## Your goal
Only one span of the listing below should come back. It runs from the line with "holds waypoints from" through the line with "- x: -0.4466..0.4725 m", and each of its lines must be reproduced exactly.

## Data shown
⟨

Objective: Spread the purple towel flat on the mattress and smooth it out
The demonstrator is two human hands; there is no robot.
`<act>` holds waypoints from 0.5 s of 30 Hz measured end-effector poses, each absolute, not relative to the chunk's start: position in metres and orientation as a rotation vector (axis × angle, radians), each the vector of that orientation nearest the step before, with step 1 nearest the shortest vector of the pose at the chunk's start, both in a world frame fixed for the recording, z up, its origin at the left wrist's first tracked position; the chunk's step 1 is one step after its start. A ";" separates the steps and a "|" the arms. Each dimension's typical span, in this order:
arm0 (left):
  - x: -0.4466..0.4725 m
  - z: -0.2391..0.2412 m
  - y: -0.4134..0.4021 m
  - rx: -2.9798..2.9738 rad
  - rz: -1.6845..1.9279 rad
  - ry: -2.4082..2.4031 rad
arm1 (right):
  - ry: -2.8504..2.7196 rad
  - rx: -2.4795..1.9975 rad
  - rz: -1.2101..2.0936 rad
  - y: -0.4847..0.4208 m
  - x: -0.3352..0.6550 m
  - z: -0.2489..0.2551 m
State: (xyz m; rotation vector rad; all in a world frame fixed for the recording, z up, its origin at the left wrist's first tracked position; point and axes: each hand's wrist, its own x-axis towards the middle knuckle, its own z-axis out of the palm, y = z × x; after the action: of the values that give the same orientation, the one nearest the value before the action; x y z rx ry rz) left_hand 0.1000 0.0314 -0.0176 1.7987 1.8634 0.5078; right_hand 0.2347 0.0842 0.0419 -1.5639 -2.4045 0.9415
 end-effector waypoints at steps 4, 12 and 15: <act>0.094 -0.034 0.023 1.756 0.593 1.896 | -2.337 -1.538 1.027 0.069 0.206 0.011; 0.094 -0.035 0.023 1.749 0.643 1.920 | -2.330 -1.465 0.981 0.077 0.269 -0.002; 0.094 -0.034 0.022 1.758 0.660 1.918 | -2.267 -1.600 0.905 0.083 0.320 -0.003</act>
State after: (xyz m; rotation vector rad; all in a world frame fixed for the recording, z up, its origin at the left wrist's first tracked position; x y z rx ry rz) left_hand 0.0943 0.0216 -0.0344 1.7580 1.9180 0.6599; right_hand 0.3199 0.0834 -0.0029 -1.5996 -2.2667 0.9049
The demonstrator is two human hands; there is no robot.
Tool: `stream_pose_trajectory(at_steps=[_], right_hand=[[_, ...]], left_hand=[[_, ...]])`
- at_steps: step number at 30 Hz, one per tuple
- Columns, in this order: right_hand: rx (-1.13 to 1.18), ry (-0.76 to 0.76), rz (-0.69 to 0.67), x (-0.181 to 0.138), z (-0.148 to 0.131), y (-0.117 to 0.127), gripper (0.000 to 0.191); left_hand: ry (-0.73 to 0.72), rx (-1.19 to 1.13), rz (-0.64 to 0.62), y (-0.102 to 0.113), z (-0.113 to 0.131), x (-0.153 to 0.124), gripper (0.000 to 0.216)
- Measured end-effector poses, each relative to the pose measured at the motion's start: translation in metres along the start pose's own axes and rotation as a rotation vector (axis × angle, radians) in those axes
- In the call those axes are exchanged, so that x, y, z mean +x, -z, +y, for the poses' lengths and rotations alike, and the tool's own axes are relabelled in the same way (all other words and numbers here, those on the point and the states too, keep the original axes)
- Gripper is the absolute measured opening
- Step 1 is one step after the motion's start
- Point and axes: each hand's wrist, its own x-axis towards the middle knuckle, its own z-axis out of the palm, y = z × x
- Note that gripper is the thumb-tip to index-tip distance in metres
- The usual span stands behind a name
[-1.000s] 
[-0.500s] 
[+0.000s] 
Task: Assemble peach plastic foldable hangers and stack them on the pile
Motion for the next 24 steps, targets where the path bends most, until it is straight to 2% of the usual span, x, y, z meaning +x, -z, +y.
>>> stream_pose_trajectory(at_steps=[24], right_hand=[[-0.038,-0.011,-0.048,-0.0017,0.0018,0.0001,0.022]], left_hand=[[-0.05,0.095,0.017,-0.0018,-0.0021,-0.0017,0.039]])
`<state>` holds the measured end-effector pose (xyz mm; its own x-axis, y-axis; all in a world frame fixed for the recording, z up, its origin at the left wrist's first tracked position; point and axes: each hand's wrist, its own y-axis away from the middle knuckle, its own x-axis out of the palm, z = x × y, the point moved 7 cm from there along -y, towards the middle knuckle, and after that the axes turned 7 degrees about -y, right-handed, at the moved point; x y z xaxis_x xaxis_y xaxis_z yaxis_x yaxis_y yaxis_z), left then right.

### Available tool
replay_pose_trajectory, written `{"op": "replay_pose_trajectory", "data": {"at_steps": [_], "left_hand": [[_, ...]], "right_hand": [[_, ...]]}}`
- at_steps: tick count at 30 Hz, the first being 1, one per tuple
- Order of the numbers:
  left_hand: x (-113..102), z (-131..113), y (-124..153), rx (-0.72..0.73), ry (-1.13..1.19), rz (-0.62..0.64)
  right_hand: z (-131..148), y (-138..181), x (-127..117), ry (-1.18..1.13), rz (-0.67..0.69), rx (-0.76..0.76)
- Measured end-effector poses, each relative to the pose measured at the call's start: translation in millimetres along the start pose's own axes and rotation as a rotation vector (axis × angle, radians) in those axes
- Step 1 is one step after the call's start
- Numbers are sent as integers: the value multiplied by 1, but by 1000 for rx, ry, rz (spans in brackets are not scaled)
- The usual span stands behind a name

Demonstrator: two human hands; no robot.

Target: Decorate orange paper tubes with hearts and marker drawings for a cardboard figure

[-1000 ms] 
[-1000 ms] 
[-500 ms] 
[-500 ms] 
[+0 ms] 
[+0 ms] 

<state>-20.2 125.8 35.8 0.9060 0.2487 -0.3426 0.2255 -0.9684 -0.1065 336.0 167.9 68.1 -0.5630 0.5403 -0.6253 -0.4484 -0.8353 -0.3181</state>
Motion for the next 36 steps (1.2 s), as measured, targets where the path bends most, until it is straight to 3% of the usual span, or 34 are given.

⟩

## Solution
`<act>` holds waypoints from 0.5 s of 30 Hz measured end-effector poses, each absolute, not relative to the chunk's start: position in metres and orientation as a rotation vector (axis × angle, radians), each the vector of that orientation nearest the step before, with step 1 nearest the shortest vector of the pose at the chunk's start, both in a world frame fixed for the recording, z up, its origin at the left wrist's first tracked position; the chunk's step 1 is one step after its start. A ";" separates the steps and a "|" the arms. Each dimension's typical span, in this order:
arm0 (left):
  - x: -0.4466..0.4725 m

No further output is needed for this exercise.